┌────────

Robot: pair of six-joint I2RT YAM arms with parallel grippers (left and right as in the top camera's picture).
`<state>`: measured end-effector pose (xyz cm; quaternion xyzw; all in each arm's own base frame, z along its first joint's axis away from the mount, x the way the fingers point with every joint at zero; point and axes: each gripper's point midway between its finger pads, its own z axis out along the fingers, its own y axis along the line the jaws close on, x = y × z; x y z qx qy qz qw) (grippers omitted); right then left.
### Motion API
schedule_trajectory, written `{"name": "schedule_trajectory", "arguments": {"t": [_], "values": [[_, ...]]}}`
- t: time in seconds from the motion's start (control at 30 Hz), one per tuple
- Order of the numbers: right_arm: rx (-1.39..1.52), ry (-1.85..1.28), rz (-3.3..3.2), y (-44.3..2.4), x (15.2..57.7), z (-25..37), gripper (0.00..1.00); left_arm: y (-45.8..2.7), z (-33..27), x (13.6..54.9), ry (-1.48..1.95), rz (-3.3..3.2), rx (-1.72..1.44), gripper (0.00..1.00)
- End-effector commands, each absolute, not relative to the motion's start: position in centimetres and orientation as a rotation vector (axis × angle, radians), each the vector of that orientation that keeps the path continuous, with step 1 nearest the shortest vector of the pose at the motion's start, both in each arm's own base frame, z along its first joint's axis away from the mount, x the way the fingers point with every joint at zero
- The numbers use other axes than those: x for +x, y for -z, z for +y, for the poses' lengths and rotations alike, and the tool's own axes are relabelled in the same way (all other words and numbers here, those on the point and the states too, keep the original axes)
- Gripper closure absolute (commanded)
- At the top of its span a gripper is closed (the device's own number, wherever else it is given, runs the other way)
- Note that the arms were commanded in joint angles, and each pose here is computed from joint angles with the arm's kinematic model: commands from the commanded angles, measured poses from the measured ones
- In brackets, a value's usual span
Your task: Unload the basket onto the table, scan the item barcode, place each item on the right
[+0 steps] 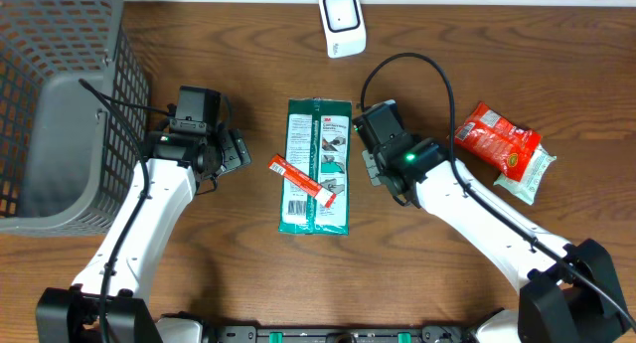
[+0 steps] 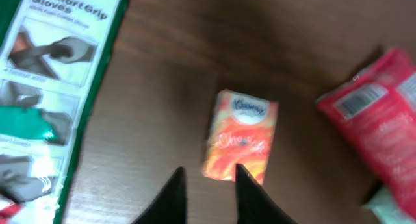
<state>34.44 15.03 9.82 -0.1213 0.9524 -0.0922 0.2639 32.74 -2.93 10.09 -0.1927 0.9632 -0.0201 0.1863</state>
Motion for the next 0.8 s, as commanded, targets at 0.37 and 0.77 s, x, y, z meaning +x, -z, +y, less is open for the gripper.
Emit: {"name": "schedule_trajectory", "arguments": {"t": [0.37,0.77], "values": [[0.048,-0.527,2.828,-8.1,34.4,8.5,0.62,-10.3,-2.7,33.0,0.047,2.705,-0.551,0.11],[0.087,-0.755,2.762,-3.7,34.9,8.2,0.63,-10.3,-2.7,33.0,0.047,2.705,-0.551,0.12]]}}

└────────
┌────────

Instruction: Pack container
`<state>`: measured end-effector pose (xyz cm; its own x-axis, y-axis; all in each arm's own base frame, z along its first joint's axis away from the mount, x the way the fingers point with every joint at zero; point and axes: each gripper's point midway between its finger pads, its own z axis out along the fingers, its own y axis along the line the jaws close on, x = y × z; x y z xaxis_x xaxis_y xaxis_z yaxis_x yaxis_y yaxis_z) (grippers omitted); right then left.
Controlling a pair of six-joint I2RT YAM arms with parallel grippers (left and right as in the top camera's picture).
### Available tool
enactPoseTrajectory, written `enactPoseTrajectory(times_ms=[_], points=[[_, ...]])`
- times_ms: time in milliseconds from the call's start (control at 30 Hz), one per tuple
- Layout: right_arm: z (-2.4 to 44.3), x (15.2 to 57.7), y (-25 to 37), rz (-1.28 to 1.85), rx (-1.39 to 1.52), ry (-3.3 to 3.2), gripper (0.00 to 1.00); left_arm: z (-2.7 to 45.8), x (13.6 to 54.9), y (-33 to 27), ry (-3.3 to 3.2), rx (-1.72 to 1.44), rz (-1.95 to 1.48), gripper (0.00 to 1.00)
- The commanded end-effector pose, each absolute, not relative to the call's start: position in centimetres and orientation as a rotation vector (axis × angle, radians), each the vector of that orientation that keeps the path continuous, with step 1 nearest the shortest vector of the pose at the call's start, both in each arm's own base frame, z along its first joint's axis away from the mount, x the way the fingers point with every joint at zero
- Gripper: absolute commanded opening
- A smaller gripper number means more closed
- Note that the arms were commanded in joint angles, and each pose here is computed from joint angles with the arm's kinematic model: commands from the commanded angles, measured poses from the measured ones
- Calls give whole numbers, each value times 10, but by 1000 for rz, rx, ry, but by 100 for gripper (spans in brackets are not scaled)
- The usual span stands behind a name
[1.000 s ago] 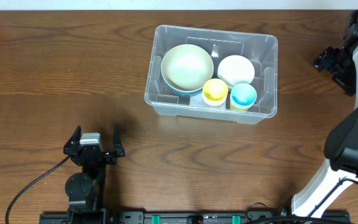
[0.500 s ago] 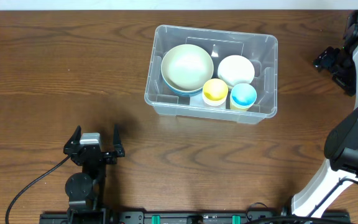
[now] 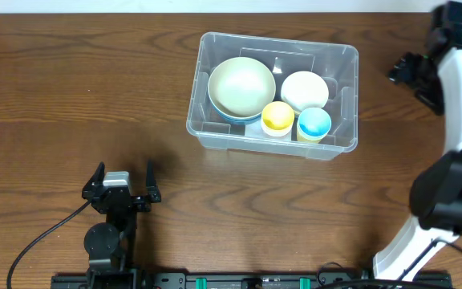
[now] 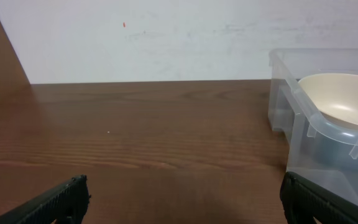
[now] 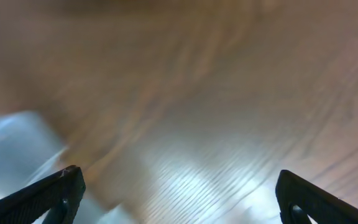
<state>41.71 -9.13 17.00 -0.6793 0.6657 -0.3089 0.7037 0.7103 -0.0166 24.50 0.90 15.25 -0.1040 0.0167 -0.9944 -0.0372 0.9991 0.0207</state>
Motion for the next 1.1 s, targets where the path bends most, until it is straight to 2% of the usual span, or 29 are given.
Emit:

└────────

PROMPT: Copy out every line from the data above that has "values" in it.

OUTPUT FOR THIS TASK:
schedule_trajectory, written `{"name": "schedule_trajectory", "arguments": {"t": [_], "values": [[_, ...]]}}`
Emit: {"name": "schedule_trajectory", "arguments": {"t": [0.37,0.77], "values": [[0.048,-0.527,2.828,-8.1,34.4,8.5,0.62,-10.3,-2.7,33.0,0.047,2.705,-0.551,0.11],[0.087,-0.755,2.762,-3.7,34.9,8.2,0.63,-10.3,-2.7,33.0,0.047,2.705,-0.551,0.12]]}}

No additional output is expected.